— What is being asked —
Using the data below, return all lines in which "markers" appears.

*** Opening of Material for the task ***

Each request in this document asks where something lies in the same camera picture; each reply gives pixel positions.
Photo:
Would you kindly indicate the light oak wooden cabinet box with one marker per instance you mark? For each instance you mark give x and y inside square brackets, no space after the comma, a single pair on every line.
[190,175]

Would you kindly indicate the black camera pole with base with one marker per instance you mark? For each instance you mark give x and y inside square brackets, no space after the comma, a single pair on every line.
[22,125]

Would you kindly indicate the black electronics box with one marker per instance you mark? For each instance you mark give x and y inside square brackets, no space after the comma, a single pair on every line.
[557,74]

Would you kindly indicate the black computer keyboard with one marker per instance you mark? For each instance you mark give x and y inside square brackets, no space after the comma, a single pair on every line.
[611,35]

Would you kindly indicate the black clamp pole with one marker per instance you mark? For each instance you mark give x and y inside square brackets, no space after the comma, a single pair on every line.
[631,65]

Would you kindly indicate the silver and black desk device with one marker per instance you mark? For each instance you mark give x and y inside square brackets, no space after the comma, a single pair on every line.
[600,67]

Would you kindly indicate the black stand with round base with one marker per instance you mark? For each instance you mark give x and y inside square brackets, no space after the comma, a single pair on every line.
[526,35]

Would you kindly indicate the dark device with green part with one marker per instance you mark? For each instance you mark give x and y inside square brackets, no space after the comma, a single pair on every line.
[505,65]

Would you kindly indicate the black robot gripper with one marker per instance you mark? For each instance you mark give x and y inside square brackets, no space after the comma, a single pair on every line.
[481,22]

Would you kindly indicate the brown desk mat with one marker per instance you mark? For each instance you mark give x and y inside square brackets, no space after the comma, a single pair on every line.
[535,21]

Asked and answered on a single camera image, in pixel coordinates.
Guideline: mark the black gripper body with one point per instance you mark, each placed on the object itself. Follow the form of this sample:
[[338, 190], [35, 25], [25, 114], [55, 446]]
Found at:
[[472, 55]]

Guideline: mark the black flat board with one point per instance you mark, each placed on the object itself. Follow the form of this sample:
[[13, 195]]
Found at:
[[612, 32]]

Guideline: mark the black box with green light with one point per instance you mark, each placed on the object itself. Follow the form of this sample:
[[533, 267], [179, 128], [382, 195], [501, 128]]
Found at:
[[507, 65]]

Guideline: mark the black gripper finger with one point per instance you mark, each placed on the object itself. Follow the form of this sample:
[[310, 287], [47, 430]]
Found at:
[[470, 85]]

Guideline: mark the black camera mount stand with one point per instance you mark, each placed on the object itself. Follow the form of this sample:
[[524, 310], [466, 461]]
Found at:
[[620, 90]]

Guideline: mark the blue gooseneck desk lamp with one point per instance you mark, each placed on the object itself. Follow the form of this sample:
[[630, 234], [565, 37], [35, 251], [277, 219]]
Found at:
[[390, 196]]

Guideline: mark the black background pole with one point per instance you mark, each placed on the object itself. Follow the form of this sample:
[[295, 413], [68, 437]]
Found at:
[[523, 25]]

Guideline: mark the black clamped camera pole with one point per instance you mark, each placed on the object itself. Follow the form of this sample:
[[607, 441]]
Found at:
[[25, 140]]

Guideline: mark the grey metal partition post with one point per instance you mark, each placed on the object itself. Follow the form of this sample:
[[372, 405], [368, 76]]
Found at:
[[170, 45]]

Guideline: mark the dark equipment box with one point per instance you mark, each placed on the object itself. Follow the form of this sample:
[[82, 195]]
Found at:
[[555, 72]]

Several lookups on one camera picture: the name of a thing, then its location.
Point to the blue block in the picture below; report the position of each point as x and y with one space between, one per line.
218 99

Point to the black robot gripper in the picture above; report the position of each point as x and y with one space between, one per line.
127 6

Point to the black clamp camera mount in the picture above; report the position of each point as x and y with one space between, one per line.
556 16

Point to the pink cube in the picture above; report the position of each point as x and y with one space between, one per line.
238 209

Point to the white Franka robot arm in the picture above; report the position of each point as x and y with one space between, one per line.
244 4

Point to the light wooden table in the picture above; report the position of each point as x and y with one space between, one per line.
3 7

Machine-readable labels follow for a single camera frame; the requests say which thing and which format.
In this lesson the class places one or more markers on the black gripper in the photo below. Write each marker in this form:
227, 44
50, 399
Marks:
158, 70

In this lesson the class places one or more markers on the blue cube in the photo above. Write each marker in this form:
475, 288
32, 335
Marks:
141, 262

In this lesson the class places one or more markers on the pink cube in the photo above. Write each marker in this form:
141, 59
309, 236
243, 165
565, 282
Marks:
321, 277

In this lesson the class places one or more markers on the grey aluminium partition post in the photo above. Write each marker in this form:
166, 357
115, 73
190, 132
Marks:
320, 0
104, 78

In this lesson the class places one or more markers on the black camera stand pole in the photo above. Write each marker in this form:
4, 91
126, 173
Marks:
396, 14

*** Close of Material for the task ***

— Exercise answer —
In this lesson the class places one or more markers on the black gripper in the photo below. Write each marker in this form:
In this lesson the class places one or more markers on the blue cube in the photo above. Write each marker in this form:
In this lesson the class places one or more markers on the pink cube in the photo above. Write each marker in this form:
In this lesson the class places one or more markers on the grey aluminium partition post in the photo above. Write each marker in this form:
In this lesson the class places one or more markers on the black camera stand pole in the photo above. Write each marker in this form:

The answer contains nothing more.